| HOW TO COMPLETE THIS TASK |
Would you show every line from the records that holds "segmentation"?

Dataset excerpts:
***
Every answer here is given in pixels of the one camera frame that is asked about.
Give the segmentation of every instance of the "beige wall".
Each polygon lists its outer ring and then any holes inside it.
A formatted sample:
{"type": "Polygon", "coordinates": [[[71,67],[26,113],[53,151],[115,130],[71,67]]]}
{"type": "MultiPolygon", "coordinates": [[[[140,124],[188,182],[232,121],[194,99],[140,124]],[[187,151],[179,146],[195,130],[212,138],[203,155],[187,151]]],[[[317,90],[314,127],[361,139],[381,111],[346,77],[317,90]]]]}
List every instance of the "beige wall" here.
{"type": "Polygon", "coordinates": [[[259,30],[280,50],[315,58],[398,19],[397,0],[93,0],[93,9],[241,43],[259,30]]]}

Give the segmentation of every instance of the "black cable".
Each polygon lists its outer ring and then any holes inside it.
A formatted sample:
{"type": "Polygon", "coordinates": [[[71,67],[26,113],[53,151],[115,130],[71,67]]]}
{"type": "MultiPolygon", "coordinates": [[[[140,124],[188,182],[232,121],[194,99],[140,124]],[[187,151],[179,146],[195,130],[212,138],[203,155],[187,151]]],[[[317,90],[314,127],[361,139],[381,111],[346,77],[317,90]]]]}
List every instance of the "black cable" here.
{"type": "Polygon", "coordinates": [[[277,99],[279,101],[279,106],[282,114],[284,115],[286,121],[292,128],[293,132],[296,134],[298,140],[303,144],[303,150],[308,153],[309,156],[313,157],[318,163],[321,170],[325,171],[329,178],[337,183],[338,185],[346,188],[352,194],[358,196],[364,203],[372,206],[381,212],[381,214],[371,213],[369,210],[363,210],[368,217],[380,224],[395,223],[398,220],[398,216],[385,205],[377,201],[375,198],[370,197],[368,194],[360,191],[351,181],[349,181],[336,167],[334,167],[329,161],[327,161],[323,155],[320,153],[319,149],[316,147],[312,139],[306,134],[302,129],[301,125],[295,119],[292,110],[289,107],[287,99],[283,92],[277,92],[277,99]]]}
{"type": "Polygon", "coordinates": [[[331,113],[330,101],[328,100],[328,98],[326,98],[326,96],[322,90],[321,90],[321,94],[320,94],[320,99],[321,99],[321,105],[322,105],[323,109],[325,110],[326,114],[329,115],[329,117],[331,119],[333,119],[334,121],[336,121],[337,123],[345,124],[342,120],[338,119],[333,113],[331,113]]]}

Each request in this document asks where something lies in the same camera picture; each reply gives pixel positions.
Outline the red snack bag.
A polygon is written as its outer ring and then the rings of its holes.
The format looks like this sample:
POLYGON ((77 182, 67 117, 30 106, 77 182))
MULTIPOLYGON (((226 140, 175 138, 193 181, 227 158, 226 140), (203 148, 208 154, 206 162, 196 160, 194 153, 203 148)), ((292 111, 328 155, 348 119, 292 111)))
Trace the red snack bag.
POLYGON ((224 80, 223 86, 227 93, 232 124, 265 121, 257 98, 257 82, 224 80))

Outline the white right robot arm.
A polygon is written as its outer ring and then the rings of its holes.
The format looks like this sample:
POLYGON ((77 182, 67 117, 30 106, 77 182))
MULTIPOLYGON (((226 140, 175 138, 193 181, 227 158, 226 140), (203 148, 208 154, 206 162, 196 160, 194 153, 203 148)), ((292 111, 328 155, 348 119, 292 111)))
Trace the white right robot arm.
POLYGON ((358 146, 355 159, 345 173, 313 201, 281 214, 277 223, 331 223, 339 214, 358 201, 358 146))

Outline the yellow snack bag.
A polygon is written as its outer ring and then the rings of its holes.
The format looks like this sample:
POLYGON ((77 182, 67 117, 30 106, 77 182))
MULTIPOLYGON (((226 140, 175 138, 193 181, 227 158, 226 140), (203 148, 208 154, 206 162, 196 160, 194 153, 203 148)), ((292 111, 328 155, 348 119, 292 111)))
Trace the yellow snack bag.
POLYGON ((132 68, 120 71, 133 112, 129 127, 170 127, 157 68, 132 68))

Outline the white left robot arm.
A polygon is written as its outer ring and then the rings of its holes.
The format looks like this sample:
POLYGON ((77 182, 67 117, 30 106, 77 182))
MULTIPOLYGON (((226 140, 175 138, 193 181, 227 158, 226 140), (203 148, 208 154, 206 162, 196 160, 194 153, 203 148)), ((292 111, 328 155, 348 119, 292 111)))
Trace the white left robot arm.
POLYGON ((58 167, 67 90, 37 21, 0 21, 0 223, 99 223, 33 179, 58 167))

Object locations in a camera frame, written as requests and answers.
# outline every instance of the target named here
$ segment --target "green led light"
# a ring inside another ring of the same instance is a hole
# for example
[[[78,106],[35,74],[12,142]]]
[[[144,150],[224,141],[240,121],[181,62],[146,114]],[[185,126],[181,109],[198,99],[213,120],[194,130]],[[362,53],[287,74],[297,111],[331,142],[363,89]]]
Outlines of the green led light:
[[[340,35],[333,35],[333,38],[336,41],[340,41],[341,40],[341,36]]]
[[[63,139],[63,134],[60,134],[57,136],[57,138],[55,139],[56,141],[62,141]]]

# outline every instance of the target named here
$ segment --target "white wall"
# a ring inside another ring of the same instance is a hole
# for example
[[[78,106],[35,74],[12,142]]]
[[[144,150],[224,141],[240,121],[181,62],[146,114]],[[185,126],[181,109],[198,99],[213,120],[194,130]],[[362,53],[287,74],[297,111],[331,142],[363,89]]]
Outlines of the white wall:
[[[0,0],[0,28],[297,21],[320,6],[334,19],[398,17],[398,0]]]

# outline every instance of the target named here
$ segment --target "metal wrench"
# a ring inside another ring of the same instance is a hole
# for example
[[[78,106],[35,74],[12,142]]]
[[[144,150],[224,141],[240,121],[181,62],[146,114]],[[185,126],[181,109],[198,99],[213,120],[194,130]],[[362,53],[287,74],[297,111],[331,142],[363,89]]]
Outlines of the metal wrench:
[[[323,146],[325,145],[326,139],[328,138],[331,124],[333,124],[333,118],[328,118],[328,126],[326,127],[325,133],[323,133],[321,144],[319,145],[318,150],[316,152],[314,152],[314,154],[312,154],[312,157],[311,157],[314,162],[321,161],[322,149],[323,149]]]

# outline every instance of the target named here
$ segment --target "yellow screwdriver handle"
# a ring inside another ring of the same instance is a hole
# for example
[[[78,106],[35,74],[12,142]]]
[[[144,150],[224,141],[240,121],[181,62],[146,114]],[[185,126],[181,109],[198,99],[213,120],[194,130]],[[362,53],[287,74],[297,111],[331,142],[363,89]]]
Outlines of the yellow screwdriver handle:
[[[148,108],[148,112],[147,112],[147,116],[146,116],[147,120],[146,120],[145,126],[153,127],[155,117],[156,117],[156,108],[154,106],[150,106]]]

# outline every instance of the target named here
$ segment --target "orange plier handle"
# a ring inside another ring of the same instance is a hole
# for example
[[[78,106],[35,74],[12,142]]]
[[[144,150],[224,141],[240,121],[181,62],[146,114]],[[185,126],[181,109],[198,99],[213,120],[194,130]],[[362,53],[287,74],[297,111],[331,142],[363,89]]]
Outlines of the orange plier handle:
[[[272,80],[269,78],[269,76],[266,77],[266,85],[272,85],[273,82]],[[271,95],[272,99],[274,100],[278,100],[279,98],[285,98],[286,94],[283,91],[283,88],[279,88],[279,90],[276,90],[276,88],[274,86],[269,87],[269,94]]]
***
| SOLUTION TO THIS EXERCISE |
Give the segmentation of every instance of the "beige wall".
Give the segmentation of every instance of the "black cable".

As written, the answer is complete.